Task instructions: What you return should be the complete listing, unchanged, with no pictures in it.

Provided material:
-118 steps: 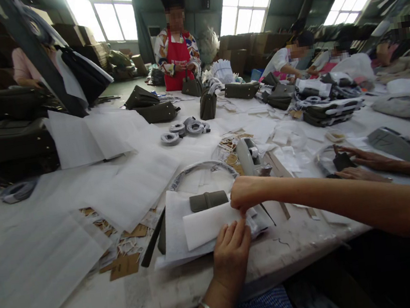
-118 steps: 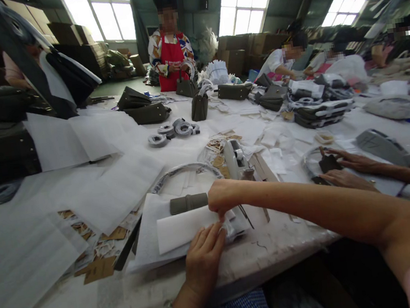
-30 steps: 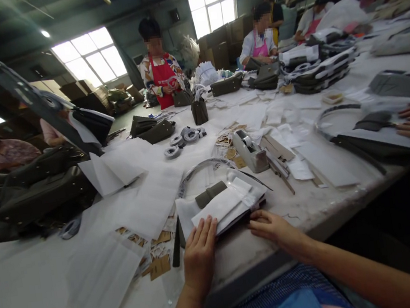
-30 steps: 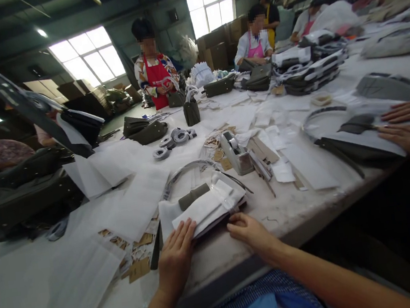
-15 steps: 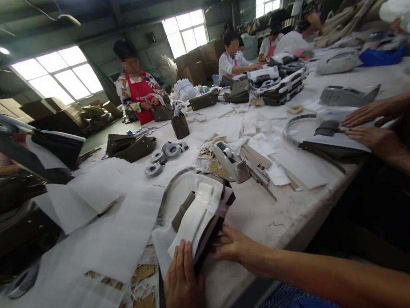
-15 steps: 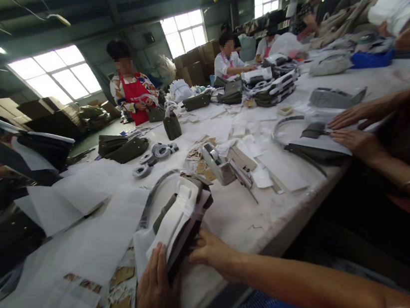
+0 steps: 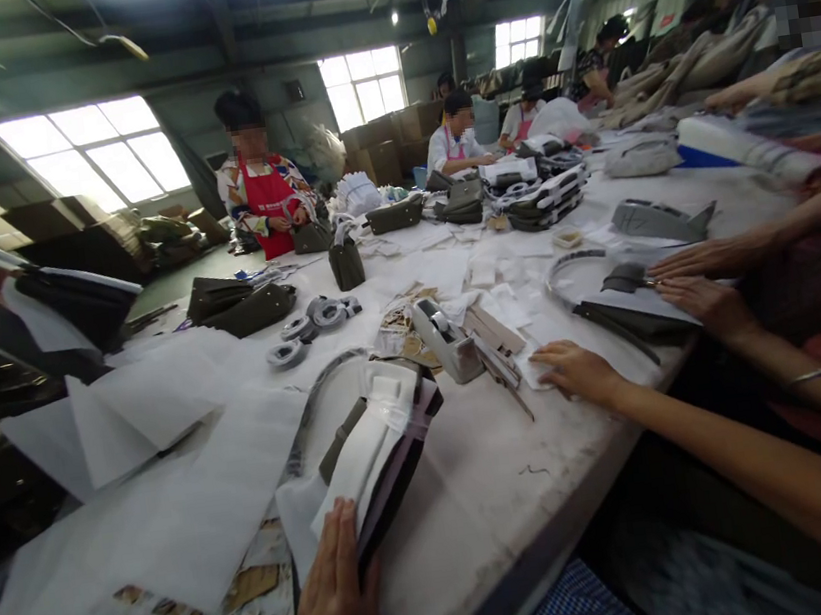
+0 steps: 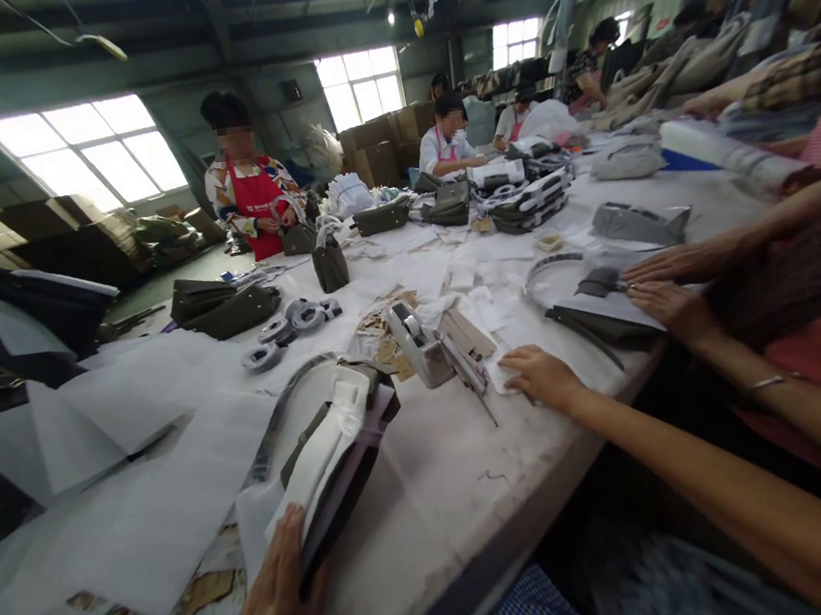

Result of the task:
-118 steps: 
-118 steps: 
-30 steps: 
-30 steps: 
-15 steps: 
-15 steps: 
+0 steps: 
+0 steps: 

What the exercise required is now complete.